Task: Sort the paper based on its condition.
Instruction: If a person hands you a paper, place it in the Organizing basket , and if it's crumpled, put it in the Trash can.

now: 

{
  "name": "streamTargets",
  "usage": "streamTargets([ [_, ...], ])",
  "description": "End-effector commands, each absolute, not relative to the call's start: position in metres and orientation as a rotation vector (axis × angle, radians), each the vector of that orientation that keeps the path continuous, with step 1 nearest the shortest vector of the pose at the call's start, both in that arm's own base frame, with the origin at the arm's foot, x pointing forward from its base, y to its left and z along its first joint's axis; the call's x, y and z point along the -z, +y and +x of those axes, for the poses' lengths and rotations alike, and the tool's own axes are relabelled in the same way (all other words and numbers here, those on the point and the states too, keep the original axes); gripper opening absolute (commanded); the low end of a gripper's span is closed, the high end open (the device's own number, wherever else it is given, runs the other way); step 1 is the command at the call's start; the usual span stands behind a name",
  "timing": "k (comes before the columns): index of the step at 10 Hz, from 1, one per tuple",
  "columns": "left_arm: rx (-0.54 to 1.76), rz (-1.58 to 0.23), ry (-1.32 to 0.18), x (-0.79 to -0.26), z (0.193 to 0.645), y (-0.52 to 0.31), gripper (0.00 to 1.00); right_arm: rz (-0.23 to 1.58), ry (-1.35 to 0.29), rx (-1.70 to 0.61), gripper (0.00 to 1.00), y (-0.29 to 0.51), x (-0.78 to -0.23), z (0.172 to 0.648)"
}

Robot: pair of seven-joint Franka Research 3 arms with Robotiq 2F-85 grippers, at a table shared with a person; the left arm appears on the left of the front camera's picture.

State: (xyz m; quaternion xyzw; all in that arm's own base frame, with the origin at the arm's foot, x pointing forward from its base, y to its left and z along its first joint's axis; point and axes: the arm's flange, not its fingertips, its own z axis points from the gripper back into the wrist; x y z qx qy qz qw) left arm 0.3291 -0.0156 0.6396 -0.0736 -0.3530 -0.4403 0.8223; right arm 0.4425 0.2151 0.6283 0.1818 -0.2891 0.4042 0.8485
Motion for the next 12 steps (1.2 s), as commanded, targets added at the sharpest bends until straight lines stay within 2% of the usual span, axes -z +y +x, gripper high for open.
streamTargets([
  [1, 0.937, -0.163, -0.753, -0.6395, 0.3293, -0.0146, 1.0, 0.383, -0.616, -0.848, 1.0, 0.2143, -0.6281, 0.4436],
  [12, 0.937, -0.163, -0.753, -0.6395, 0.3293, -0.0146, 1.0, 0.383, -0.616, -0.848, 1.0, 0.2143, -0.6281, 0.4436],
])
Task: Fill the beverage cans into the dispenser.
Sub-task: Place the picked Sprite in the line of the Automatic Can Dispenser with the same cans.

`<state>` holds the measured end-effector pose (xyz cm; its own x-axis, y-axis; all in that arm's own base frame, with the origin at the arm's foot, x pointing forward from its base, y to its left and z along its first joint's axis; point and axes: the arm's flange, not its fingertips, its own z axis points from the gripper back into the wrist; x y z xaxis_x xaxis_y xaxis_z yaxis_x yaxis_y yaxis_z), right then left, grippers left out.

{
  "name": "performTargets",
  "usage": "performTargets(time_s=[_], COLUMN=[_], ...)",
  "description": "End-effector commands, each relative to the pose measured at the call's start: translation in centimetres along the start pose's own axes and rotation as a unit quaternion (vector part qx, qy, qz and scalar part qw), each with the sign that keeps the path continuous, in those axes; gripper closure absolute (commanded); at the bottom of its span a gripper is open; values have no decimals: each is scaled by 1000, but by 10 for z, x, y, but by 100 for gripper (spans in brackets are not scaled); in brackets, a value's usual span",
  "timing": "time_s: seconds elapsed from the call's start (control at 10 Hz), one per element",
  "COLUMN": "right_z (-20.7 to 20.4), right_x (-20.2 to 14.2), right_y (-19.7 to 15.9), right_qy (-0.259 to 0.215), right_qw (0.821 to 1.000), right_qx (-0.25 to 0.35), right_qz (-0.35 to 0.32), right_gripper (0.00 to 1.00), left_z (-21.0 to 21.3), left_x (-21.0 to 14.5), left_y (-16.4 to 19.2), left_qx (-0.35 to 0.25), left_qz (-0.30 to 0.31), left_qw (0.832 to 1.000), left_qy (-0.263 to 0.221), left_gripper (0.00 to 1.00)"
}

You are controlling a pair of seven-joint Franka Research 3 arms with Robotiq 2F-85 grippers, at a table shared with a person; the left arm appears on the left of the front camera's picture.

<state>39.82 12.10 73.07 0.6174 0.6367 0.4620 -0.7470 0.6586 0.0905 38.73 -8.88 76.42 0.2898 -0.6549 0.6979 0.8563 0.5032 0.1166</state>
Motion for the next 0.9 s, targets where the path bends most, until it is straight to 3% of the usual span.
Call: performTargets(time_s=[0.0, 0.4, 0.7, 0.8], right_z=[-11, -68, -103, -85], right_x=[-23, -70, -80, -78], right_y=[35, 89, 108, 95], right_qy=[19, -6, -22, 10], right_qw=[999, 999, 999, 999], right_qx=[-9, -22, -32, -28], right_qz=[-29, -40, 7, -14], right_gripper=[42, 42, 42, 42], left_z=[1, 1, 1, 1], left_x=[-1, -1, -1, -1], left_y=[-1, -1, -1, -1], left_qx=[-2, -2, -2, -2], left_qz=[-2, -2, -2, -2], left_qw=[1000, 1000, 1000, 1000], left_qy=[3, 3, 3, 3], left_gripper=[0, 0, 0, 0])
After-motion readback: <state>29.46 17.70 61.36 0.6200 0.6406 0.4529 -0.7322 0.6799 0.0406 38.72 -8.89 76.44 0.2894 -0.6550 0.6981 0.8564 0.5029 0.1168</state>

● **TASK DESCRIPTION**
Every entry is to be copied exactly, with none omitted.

● **TASK RESULT**
Task: Sort the paper based on its condition.
Instruction: If a person hands you a paper, place it in the Organizing basket , and if it's crumpled, put it in the Trash can.

now: 

{
  "name": "streamTargets",
  "usage": "streamTargets([ [_, ...], ])",
  "description": "End-effector commands, each absolute, not relative to the call's start: position in metres and orientation as a rotation vector (axis × angle, radians), each the vector of that orientation that keeps the path continuous, with step 1 nearest the shortest vector of the pose at the call's start, both in that arm's own base frame, with the origin at the arm's foot, x pointing forward from its base, y to its left and z along its first joint's axis; the call's x, y and z point along the -z, +y and +x of those axes, for the poses' lengths and rotations alike, and the tool's own axes are relabelled in the same way (all other words and numbers here, those on the point and the states too, keep the original axes); gripper opening absolute (commanded); the low end of a gripper's span is closed, the high end open (the device's own number, wherever else it is given, runs the other way); step 1 is the command at the call's start; the usual span stands behind a name",
  "timing": "k (comes before the columns): index of the step at 10 Hz, from 1, one per tuple",
  "columns": "left_arm: rx (-0.54 to 1.76), rz (-1.58 to 0.23), ry (-1.32 to 0.18), x (-0.79 to -0.26), z (0.193 to 0.645), y (-0.52 to 0.31), gripper (0.00 to 1.00); right_arm: rz (-0.23 to 1.58), ry (-1.35 to 0.29), rx (-1.70 to 0.61), gripper (0.00 to 1.00), y (-0.29 to 0.51), x (-0.78 to -0.23), z (0.172 to 0.648)"
}

Robot: pair of seven-joint Franka Research 3 arms with Robotiq 2F-85 grippers, at a table shared with a person; the left arm appears on the left of the front camera's picture.

State: (xyz m; quaternion xyzw; all in that arm's own base frame, with the origin at the arm's foot, x pointing forward from its base, y to its left and z along its first joint's axis; point and axes: the arm's flange, not its fingertips, its own z axis points from the gripper back into the wrist; x y z qx qy qz qw) left arm 0.3291 -0.0156 0.6396 -0.0736 -0.3530 -0.4403 0.8223; right arm 0.4425 0.2151 0.6283 0.1818 -0.2891 0.4042 0.8485
Motion for the next 12 steps (1.2 s), as commanded, targets added at the sharpest bends until straight lines stay within 2% of the usual span, axes -z +y +x, gripper high for open.
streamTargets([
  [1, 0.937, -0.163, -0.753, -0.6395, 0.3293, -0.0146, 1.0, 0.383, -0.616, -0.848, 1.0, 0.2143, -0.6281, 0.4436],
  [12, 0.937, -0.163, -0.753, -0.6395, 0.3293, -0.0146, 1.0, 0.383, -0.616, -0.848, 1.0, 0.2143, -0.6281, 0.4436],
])
Task: Fill the beverage cans into the dispenser.
Sub-task: Place the picked Sprite in the line of the Automatic Can Dispenser with the same cans.

`<state>` holds the measured end-effector pose (xyz cm; its own x-axis, y-axis; all in that arm's own base frame, with the origin at the arm's foot, x pointing forward from its base, y to its left and z along its first joint's axis; point and axes: the arm's flange, not its fingertips, its own z axis points from the gripper back into the wrist; x y z xaxis_x xaxis_y xaxis_z yaxis_x yaxis_y yaxis_z), right then left, grippers left out.

{
  "name": "performTargets",
  "usage": "performTargets(time_s=[_], COLUMN=[_], ...)",
  "description": "End-effector commands, each relative to the pose measured at the call's start: translation in centimetres along the start pose's own axes and rotation as a unit quaternion (vector part qx, qy, qz and scalar part qw), each with the sign that keeps the path continuous, in those axes; gripper closure absolute (commanded); at the bottom of its span a gripper is open; values have no decimals: each is scaled by 1000, but by 10 for z, x, y, but by 100 for gripper (spans in brackets are not scaled); in brackets, a value's usual span",
  "timing": "time_s: seconds elapsed from the call's start (control at 10 Hz), one per element",
  "COLUMN": "right_z (-20.7 to 20.4), right_x (-20.2 to 14.2), right_y (-19.7 to 15.9), right_qy (-0.259 to 0.215), right_qw (0.821 to 1.000), right_qx (-0.25 to 0.35), right_qz (-0.35 to 0.32), right_gripper (0.00 to 1.00), left_z (-21.0 to 21.3), left_x (-21.0 to 14.5), left_y (-16.4 to 19.2), left_qx (-0.35 to 0.25), left_qz (-0.30 to 0.31), left_qw (0.832 to 1.000), left_qy (-0.263 to 0.221), left_gripper (0.00 to 1.00)"
}

You are controlling a pair of seven-joint Franka Research 3 arms with Robotiq 2F-85 grippers, at a table shared with a person; the left arm appears on the left of the front camera's picture.

<state>39.82 12.10 73.07 0.6174 0.6367 0.4620 -0.7470 0.6586 0.0905 38.73 -8.88 76.42 0.2898 -0.6549 0.6979 0.8563 0.5032 0.1166</state>
Motion for the next 0.9 s, targets where the path bends most, until it is straight to 3% of the usual span.
Call: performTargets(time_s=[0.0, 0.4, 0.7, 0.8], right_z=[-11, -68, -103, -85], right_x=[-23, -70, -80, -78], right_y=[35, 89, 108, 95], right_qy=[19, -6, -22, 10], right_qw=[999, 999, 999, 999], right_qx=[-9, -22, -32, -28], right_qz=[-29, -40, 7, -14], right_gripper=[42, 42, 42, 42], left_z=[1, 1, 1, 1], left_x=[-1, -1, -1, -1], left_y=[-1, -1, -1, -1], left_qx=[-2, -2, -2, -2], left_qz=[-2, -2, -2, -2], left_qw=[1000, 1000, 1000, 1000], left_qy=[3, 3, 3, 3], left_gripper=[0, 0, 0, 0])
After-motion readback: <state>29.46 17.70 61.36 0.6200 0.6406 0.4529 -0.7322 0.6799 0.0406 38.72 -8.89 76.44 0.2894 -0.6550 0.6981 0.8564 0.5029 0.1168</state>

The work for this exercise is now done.